■ What to do:
How many lines in the listing below contain the string "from"? Say only the number.

--- START ---

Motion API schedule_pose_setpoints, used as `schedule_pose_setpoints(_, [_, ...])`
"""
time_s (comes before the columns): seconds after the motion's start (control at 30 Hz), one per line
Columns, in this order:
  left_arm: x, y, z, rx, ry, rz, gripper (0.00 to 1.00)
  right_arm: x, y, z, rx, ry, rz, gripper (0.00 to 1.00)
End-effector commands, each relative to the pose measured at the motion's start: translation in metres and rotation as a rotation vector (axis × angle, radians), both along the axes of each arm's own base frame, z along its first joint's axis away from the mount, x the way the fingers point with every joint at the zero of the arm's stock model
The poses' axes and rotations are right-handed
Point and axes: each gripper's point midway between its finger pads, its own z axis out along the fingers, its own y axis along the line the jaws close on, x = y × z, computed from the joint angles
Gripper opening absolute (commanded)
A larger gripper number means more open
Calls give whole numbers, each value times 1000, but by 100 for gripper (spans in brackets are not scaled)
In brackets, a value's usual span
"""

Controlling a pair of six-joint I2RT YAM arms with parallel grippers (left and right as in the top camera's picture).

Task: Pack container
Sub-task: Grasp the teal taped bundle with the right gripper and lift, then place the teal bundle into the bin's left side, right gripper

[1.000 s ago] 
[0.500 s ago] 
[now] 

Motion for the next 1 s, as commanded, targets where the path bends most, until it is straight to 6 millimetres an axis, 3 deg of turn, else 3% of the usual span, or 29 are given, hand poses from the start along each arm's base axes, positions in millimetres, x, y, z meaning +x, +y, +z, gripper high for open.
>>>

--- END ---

■ Written response:
3